The number of Australian adults adopting a flexitarian or vegetarian diet are steadily increasing, with the latest figures 1 showing that 2.1 million, or 11.2% of the population follow an all or mostly all vegetarian diet. Will and Steve say, “We are aware there is a need for all of us to live a more sustainable life, and one way to do this is through reducing our meat intake. Whether you’re looking to go meat-free for environmental or health reasons, the Quorn Vegan Gourmet Burger and Fish-Free Fillets are great alternatives that also tastes delicious.

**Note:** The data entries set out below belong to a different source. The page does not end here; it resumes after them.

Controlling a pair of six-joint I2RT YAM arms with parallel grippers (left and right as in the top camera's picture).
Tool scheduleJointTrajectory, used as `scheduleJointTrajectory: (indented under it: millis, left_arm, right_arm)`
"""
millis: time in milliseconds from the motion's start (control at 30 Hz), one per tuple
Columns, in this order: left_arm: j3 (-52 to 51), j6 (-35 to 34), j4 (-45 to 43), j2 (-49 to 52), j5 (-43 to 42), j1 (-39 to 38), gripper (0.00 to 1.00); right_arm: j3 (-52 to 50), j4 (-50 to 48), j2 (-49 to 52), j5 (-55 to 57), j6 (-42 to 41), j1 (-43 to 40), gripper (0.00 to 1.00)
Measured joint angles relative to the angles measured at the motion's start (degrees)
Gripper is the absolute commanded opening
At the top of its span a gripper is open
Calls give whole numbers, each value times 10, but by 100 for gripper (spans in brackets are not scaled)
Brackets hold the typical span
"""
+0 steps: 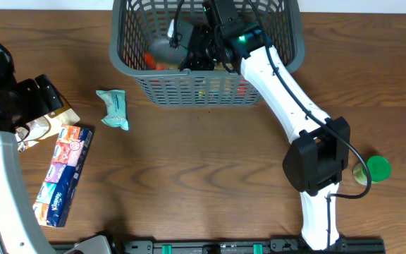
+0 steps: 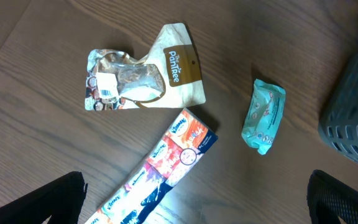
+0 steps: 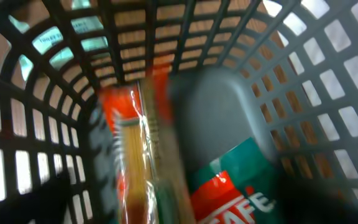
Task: Pack container
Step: 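Release the spaghetti and move the right gripper above the green-capped jar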
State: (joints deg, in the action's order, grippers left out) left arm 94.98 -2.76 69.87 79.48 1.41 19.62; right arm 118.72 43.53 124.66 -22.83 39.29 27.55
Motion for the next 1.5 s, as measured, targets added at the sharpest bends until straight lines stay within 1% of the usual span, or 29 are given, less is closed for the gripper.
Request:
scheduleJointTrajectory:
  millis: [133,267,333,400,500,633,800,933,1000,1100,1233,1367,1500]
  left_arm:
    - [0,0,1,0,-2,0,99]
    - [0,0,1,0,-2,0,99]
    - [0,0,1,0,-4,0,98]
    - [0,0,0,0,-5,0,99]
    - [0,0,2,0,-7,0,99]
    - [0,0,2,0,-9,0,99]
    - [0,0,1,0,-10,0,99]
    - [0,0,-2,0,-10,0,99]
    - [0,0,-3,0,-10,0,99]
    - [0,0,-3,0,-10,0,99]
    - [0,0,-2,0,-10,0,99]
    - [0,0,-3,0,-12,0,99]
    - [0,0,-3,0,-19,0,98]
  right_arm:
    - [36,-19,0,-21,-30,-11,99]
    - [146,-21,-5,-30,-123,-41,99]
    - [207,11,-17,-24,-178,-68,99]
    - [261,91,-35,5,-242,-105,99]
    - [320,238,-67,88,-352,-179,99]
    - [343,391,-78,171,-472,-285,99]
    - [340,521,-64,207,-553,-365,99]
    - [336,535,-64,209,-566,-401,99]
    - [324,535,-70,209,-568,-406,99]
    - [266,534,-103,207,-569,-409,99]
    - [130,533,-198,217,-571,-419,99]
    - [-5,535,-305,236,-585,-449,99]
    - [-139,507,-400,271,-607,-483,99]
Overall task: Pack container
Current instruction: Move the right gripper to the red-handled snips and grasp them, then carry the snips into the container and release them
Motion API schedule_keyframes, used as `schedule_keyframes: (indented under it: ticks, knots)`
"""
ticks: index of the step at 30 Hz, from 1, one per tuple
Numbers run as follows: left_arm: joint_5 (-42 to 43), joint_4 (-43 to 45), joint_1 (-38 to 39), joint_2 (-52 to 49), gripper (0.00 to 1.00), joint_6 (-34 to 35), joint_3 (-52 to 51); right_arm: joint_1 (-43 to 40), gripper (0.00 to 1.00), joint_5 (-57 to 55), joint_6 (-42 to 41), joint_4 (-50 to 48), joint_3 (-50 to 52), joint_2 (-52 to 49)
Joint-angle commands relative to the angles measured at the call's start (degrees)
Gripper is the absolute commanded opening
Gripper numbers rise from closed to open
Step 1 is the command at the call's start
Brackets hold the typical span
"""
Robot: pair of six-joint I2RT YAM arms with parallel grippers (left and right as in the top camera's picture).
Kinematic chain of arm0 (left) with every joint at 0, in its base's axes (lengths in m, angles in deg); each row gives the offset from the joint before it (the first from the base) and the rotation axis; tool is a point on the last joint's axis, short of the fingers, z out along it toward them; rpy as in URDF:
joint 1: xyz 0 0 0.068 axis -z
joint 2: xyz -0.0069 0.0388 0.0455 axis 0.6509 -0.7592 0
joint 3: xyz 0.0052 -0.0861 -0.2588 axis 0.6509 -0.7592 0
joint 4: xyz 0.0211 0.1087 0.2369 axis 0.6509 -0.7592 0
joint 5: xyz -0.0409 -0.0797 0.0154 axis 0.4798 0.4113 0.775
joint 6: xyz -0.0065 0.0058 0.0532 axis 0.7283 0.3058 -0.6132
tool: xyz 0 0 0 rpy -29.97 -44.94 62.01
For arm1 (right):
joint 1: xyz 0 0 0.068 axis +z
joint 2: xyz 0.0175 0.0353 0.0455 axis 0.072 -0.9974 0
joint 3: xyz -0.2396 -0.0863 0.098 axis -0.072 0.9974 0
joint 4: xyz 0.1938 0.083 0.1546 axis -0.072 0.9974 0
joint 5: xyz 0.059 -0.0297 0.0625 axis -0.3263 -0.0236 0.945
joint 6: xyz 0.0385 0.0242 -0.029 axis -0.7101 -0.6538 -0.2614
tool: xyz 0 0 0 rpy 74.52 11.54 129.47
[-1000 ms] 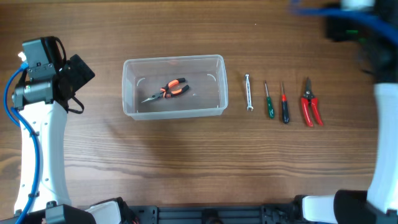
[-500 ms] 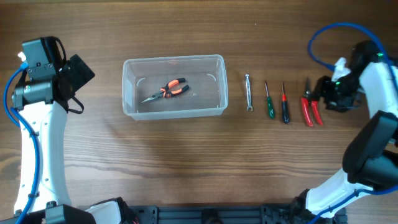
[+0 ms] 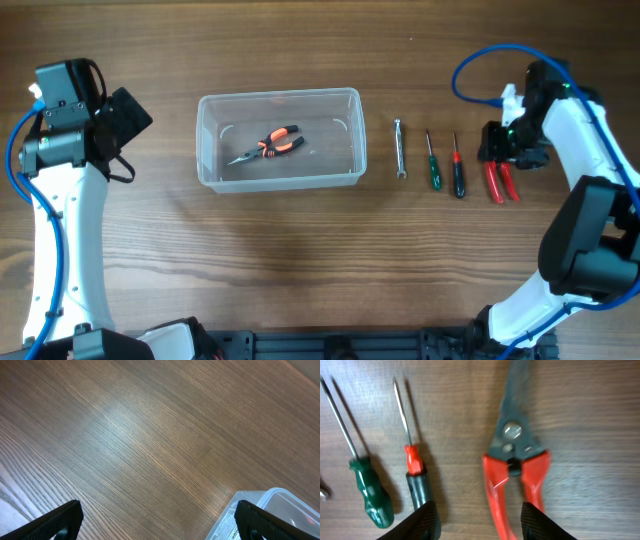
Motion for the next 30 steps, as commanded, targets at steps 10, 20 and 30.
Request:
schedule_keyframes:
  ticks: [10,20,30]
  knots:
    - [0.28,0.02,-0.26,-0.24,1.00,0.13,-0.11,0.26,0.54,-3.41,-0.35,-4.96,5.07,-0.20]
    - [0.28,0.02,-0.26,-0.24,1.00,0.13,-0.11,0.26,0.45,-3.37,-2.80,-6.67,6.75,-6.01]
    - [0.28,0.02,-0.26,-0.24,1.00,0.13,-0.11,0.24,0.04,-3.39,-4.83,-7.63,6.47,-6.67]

“Our Bae-con Double-Dip Cheese ‘Burger’ is great for people wanting to go meat-free without compromising on the meat taste and texture of a burger.”

Bae-con Double-Dip Cheese ‘Burger’
Serves: 1

Ingredients (in order of build, from the bottom up):
– 80g Vegan Semi-Brioche Bun with Sesame Seeds
– 30g Aioli (60/40 kewpi no egg mayo, garlic toum)
– 10g Iceberg Lettuce, shredded
– 1 Vegan Gourmet Burger (Quorn)
– 90g Vegan Bacon
– 15g Caraway Garlic Dill Pickles
– 30g Mustard Ketchup (60/40 tomato ketchup, American mustard)
– Semi-Brioche Bun
– 80g Vegan Squeezy Cheese
– 30ml olive oil

1. Thinly slice the Caraway Garlic Dill Pickles.

2. Crisp the vegan bacon in a frying pan with a drizzle of olive oil.

3. Cook the Vegan Gourmet Burger on HOB. Preheat pan with 1 tbsp of olive oil, fry over a medium heat, turn frequently for approximately 12 minutes or until cooked.

4. Aioli – combine kewpi no egg mayo and garlic toum.

5. Mustard ketchup – combine tomato ketchup and American mustard.

6. Cut the semi brioche bun in half and grill on the insides only.

7. Build the burger in the order detailed above.